Não por acaso, toda a Doutrina Social da Igreja caminha nessa mesma direção. Desde a Rerum Novarum, de Leão XIII, passando pela Pacem in Terris, Populorum Progressio, Laborem Exercens, Sollicitudo Rei Socialis, Centesimus Annus, Caritas in Veritate, Laudato si’, Laudate Deum, Fratelli Tutti, Dilexit Nos e os ensinamentos mais recentes do Papa Leão XIV, a Igreja proclama que evangelização, justiça, paz, cuidado da criação e promoção da dignidade humana pertencem a uma única missão: anunciar Jesus Cristo e o seu Reino.
Por isso, dizer simplesmente que “a Igreja condenou a Teologia da Libertação” é desconhecer o ensinamento oficial do Magistério. A Igreja condenou desvios, mas jamais condenou o compromisso evangélico com os pobres, a promoção da justiça, a defesa da dignidade humana e a construção da paz.
Não podemos reduzir a salvação cristã a um projeto político. Mas tampouco podemos espiritualizar o Evangelho de tal maneira que o sofrimento concreto dos pobres, dos excluídos, dos famintos, dos violentados e dos descartados deixe de interpelar a consciência cristã.
O mesmo Cristo que perdoa os pecados toca os leprosos, alimenta os famintos, acolhe os marginalizados, restitui dignidade aos excluídos e proclama bem-aventurados os que têm fome e sede de justiça. A verdadeira libertação cristã começa no coração humano, alcança as relações entre as pessoas e interpela também as estruturas que produzem sofrimento e morte.
Por isso, uma Teologia da Libertação autenticamente cristã não substitui Jesus Cristo por uma ideologia. Ao contrário: parte de Jesus Cristo, retorna a Jesus Cristo e reconhece nos pobres o rosto do próprio Cristo.
Há, em nossos dias, uma onda de catolicismo reacionário e fascista, movida pelo ódio e pela prática do ódio em palavras e atitudes, que precisa ser enfrentada à luz do próprio Evangelho. Um catolicismo que nega, na prática, o mandamento do amor quando transforma a fé em instrumento de ódio; que nega a opção evangélica pelos pobres quando manifesta desprezo por eles e substitui a solidariedade pela indiferença; e que contradiz frontalmente o Evangelho de Jesus e a Doutrina Social da Igreja quando alimenta o racismo, a misoginia, a homofobia, a intolerância religiosa, a discriminação e todas as formas de exclusão.

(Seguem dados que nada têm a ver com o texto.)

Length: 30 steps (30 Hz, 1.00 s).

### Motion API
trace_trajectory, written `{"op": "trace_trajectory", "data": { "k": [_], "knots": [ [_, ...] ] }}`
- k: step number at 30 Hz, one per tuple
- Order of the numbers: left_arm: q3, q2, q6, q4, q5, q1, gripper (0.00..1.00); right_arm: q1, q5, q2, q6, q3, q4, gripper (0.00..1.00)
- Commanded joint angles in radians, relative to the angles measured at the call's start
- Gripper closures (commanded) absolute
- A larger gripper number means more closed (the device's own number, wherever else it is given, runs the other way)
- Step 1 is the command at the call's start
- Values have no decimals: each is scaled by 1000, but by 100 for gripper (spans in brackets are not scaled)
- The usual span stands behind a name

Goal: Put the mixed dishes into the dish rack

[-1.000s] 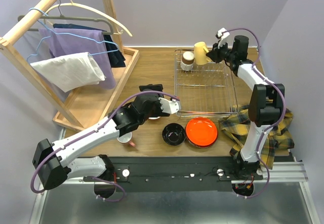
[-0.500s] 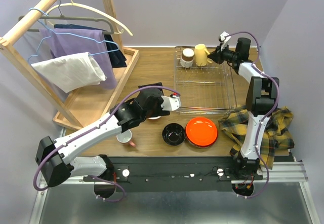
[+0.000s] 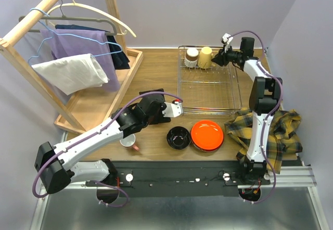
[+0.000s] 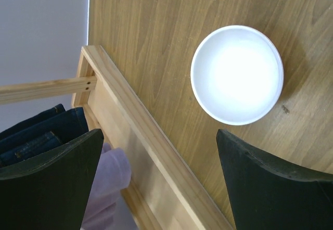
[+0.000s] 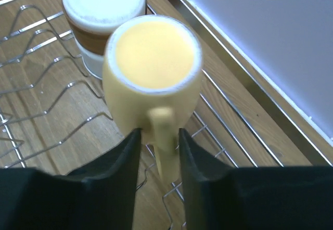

Por isso, mais do que nunca, a autêntica Teologia da Libertação e a Doutrina Social da Igreja são oportunas e necessárias para que possamos viver com fidelidade e coerência o Evangelho de Jesus Cristo, nosso irmão e salvador.
Façamos, então, como aqueles que, na madrugada, quando a noite já se retirava e o dia ainda despontava, subiam ao monte levando cítaras, harpas, címbalos sonoros e tambores para salmodiar ao Senhor. Também nós elevemos nosso louvor ao Deus da vida, porque a esperança nunca dorme e o Reino já desponta entre nós.
E que ressoe, como síntese da missão da Igreja e da autêntica Teologia da Libertação, a proclamação do salmista: “O amor e a verdade se encontrarão; a justiça e a paz se abraçarão” (Sl 85[84],11).